■ **REQUIREMENT**:
In the entries below, find the lines that contain the word "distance" and copy them.

[Records from a collection]
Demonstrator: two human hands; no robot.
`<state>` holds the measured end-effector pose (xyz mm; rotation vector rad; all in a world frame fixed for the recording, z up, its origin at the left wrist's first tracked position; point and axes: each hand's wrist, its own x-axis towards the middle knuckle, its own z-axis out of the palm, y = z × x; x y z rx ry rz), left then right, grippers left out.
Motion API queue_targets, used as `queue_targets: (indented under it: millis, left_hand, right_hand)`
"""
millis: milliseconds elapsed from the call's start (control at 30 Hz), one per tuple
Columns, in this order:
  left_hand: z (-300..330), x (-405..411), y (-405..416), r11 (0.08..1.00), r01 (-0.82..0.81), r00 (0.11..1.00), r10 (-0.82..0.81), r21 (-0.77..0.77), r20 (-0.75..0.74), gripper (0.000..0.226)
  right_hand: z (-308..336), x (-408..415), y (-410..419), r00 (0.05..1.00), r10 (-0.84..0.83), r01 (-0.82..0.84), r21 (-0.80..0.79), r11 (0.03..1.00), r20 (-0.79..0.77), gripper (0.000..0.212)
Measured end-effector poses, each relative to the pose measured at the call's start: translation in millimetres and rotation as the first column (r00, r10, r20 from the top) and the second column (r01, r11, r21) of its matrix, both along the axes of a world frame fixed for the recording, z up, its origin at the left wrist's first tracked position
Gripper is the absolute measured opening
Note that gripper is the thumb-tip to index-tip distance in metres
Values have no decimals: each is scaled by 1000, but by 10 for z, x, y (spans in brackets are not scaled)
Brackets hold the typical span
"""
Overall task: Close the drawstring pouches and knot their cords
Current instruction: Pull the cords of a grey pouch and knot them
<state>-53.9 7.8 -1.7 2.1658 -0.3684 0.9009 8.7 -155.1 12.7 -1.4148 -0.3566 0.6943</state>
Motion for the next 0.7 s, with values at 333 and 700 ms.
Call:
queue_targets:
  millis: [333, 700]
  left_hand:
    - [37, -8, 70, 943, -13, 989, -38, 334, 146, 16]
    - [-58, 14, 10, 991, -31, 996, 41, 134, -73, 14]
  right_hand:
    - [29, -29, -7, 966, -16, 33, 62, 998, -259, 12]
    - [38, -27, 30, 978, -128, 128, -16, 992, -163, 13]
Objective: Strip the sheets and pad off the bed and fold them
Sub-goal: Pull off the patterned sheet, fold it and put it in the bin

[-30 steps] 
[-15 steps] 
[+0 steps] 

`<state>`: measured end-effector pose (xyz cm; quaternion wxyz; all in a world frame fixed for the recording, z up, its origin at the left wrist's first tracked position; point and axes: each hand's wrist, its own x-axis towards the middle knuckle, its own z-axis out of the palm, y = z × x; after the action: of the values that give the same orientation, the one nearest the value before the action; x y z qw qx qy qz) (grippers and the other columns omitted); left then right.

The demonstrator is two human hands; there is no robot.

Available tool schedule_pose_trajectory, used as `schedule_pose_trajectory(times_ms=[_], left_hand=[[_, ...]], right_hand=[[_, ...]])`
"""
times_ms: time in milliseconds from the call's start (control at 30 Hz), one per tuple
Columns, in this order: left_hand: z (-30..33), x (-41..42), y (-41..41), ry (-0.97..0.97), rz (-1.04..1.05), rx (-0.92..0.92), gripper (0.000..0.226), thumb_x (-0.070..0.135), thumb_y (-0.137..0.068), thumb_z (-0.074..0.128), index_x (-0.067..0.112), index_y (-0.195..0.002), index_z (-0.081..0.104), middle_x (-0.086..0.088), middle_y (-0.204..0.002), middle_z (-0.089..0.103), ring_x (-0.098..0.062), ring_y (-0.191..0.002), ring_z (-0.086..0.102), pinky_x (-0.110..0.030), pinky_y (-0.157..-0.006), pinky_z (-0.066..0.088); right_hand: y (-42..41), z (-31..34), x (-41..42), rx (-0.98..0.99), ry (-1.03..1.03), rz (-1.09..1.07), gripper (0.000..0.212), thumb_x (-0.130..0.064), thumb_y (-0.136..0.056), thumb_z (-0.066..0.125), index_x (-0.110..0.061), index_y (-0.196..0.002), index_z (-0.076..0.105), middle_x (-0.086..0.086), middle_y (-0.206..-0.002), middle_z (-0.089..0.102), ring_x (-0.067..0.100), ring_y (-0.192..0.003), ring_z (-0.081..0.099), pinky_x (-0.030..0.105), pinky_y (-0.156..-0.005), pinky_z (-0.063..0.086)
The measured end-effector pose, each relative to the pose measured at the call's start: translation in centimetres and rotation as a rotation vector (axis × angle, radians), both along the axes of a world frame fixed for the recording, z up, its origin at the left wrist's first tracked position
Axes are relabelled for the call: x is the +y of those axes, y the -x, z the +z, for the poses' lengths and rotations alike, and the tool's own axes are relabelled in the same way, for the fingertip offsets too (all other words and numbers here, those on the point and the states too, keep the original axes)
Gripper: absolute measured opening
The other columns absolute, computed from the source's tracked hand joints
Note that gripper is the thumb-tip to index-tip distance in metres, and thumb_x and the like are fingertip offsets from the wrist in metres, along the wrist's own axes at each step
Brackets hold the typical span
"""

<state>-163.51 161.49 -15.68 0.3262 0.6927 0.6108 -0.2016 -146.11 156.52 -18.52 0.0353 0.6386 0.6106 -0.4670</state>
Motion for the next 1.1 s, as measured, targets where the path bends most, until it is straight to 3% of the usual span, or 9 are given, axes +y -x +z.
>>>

■ **RESULT OF THE TASK**:
Note that gripper is the thumb-tip to index-tip distance in metres
Note that gripper is the thumb-tip to index-tip distance in metres, and thumb_x and the like are fingertip offsets from the wrist in metres, along the wrist's own axes at each step

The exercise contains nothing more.